An EV certificate is still a decent proxy for legitimacy: it's somewhat expensive to get and allows you to track down a legal entity. Both points deter scammers and other evil-doers, even if they don't completely prevent them.
Sadly there's no way to judge from just the URL if a site has an EV cert or just a cheap/free https cert, and by the time you opened it in the browser it might be too late.
Not really. "Legal Entity" doesn't mean much, it's cheap to register a company and the name doesn't have to be unique. One guy registered a company called "Stripe" and got an EV cert for his site.[1] Modern web browsers don't show anything different for EV certs (try it). They stopped last year, mostly because EV certs were ineffective.
A lack of EV certificate is not a decent proxy for legitimacy, because most of legitimate important sites don't have an EV certificate - so people can't be trained to think that they should think twice if an EV certificate is absent.

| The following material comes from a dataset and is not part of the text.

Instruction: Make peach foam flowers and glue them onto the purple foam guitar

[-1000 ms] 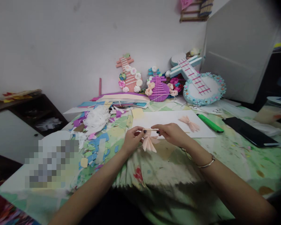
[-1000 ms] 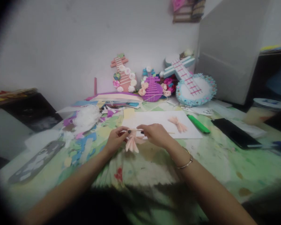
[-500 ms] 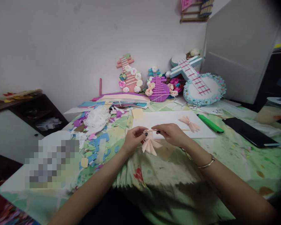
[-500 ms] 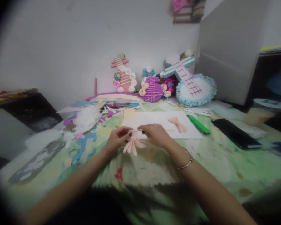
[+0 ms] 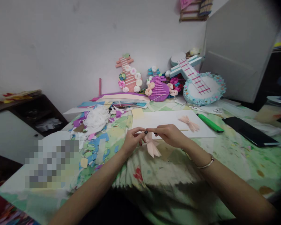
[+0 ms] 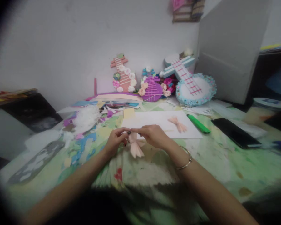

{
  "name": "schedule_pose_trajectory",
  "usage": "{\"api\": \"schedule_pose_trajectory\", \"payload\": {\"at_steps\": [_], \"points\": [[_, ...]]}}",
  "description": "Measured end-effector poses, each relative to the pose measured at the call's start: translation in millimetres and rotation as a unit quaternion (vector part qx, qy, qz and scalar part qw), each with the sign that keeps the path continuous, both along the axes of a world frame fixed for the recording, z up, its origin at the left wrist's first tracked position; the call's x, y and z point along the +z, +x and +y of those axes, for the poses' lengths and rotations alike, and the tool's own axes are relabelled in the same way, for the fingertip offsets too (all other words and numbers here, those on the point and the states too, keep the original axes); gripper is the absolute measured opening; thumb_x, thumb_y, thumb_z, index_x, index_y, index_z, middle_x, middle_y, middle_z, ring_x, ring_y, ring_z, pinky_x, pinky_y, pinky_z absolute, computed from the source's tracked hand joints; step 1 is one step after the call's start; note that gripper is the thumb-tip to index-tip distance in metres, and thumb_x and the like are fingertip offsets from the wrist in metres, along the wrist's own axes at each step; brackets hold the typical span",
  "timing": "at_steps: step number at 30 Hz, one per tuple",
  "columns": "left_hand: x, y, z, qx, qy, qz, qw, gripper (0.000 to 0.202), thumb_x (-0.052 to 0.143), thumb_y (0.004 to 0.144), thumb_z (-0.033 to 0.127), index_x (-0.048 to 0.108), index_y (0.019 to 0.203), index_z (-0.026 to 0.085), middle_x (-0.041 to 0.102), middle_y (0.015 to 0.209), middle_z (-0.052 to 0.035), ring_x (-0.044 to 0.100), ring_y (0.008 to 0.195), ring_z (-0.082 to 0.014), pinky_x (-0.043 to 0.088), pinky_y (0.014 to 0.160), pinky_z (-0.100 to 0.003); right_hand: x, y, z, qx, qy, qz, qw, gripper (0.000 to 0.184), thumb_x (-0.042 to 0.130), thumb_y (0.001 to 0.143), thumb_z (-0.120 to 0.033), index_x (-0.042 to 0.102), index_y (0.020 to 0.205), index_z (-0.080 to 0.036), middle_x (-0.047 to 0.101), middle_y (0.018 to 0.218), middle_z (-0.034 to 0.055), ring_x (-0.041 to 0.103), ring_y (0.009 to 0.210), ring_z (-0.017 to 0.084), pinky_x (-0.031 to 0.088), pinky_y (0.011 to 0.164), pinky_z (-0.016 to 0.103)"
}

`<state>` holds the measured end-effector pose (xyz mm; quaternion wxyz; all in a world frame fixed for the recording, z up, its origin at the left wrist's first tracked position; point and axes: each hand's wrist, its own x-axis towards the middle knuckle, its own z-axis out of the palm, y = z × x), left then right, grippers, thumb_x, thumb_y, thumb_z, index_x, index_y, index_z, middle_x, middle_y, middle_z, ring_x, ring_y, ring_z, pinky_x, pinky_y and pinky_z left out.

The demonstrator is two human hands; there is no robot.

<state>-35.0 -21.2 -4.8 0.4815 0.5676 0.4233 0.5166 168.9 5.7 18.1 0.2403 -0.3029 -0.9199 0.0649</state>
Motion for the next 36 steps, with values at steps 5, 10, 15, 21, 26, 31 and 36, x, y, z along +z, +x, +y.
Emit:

They also don't show up any differently in browsers any more. There's no difference a user can see unless they go through the menus to view the cert itself.

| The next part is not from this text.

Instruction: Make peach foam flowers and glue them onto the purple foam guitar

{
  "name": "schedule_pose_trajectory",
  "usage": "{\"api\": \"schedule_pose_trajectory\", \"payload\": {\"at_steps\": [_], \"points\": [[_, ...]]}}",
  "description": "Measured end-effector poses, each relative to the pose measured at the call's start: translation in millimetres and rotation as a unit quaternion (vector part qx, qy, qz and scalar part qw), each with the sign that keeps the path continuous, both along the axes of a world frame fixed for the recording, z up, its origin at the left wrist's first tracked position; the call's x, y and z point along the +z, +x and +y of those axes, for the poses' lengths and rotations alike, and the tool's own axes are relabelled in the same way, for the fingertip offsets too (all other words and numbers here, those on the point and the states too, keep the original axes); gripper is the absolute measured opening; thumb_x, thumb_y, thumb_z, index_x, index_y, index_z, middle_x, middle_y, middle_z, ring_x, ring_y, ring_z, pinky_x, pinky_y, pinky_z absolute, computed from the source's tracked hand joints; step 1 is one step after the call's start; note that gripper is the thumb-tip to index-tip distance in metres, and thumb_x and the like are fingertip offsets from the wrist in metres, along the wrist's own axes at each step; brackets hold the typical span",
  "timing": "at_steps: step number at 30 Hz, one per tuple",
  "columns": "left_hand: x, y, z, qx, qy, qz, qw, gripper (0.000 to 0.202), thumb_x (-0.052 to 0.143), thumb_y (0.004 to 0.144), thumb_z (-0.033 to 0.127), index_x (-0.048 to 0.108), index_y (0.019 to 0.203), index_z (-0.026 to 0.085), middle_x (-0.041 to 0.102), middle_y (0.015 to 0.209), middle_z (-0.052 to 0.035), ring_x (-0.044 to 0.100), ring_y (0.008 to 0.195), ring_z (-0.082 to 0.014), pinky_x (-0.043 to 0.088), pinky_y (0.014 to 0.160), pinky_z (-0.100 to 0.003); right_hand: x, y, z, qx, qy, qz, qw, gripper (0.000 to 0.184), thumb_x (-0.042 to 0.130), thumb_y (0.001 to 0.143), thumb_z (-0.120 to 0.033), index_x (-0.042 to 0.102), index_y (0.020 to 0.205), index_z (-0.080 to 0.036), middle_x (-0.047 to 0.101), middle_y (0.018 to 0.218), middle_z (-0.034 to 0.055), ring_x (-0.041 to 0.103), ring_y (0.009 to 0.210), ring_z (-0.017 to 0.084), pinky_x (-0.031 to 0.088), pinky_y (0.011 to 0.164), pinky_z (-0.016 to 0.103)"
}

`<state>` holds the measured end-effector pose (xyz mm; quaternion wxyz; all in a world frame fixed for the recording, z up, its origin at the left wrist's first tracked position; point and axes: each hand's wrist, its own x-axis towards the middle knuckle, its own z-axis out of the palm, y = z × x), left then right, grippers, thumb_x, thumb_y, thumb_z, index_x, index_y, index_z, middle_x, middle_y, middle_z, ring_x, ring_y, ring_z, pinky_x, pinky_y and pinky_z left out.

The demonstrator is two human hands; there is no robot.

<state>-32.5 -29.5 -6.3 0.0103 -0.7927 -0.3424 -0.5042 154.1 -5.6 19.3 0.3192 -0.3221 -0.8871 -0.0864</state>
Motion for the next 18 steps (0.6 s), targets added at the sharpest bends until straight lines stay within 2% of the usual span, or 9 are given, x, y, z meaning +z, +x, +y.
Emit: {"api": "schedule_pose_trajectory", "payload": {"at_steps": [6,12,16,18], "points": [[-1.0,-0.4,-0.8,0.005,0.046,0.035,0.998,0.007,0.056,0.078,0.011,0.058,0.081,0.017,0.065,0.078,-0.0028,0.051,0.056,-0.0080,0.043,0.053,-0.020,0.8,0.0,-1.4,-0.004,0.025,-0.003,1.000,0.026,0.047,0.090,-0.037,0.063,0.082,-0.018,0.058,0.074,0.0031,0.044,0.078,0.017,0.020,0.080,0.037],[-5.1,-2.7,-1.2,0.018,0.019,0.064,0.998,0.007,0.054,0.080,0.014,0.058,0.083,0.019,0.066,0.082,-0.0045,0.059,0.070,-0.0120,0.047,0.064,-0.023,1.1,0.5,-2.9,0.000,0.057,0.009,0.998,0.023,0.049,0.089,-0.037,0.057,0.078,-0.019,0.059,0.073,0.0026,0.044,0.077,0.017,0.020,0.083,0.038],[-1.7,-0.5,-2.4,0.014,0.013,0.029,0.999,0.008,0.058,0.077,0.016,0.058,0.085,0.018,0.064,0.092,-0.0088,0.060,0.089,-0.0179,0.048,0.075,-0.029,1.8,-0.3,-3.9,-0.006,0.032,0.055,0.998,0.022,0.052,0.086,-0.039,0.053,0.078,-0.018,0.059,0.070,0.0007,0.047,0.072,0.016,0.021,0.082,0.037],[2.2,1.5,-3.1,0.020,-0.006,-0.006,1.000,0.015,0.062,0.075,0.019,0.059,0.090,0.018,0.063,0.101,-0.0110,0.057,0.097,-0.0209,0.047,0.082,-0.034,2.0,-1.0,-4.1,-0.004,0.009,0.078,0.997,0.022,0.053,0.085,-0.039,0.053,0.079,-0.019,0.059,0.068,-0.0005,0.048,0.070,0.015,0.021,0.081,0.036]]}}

I sure would do a double take if I noticed a bank website using a non-EV cert or an EV cert issued to somebody other than the bank. But that's probably one of the few industries where you can expect it.

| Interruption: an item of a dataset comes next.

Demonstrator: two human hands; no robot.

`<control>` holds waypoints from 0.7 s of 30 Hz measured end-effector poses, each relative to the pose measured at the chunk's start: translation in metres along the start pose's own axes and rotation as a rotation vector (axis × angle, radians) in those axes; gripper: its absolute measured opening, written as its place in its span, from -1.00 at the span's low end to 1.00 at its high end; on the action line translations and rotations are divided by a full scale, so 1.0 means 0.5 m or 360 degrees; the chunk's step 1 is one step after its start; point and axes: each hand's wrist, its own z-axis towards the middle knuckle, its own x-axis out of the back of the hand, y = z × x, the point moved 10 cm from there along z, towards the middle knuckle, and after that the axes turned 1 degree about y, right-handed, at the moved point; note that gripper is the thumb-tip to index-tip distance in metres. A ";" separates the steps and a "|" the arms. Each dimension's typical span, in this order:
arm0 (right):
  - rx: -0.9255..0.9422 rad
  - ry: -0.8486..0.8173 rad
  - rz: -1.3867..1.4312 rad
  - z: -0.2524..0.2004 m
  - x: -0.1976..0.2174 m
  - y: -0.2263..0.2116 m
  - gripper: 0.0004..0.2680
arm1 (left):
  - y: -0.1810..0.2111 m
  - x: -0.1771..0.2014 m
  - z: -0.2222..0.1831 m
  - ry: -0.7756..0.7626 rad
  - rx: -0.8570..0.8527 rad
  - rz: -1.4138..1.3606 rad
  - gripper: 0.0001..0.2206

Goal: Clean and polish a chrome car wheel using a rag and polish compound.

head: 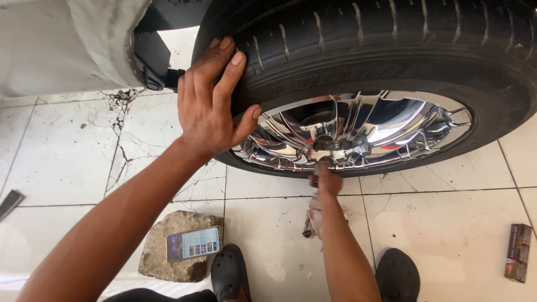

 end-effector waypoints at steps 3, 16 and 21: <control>-0.0249 -0.0136 -0.0217 -0.014 -0.035 0.021 -0.74 | 0.003 0.001 -0.002 0.0005 0.0000 0.0009 -0.41; 0.0045 0.0253 0.0009 -0.063 0.031 -0.093 -0.67 | 0.004 -0.002 -0.003 -0.0031 -0.0022 0.0018 -0.42; 0.0038 0.0214 -0.0093 -0.070 0.032 -0.104 -0.66 | 0.007 0.000 0.000 0.0007 -0.0040 0.0023 -0.41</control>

I am not sure it really says anything about legit-ness either. It really only guarantees you and the next person you are talking to in the chain have an encrypted connection.
The Internet became the standard for global networking in the 1990s by being an informal trust based system where the competition was things like Al Gore's Information Superhighway - these other hypothetical systems were centralized extension of something like a cable TV network and essentially had all the bad things we decry in today's Internet and none of the good.
Which to say, the lack of centralization in DNS or whatever aspects on might name in the Internet (IP addresses, etc) allows bad actors from below to do their terrible things.
But the lack of centralization also prevents bad actors from above from doing their terrible things. Centralized DNS is already a target - cable companies were complaining to congress about firefox from enabling secure DNS and keeping them from MTM traffic.
No, it’s the price you pay for trusting concepts that are not intended to be trustworthy. No matter what you come up with, as long as you train people to do things wrong there will always be a way to fool them.
No company should send messages containing a url that requires login, payment data or the like. People should go to these places by typing the url or by using their own bookmarks.
> No company should send messages containing a url that requires login, payment data or the like. People should go to these places by typing the url or by using their own bookmarks.
Maybe they don't? This wouldn't help here, that's not the company sending the message. For that to work, people have to deeply know and trust the policies and resolve of each of their service providers not to do that - might as well just teach them how links work.
No, because that’s impossible. Are you going to teach them to distinguish between l and I in sans serif fonts? Or one of the look alike Unicode symbols? That roads leads nowhere but blaming someone else for a problem you brought yourself. You can’t trust links by visually inspecting them.
I think it's time stuff like domains and basic internet things like that need to become part of the school curriculum. Education is the only way to combat these things.
A few weeks ago I had an argument with a few engineering students is one of the 30 top schools in the world, whether you can send an email form Gmail to Outlook or not!!
They thought it was like Messenger and WhatsApp not being able to talk to each other.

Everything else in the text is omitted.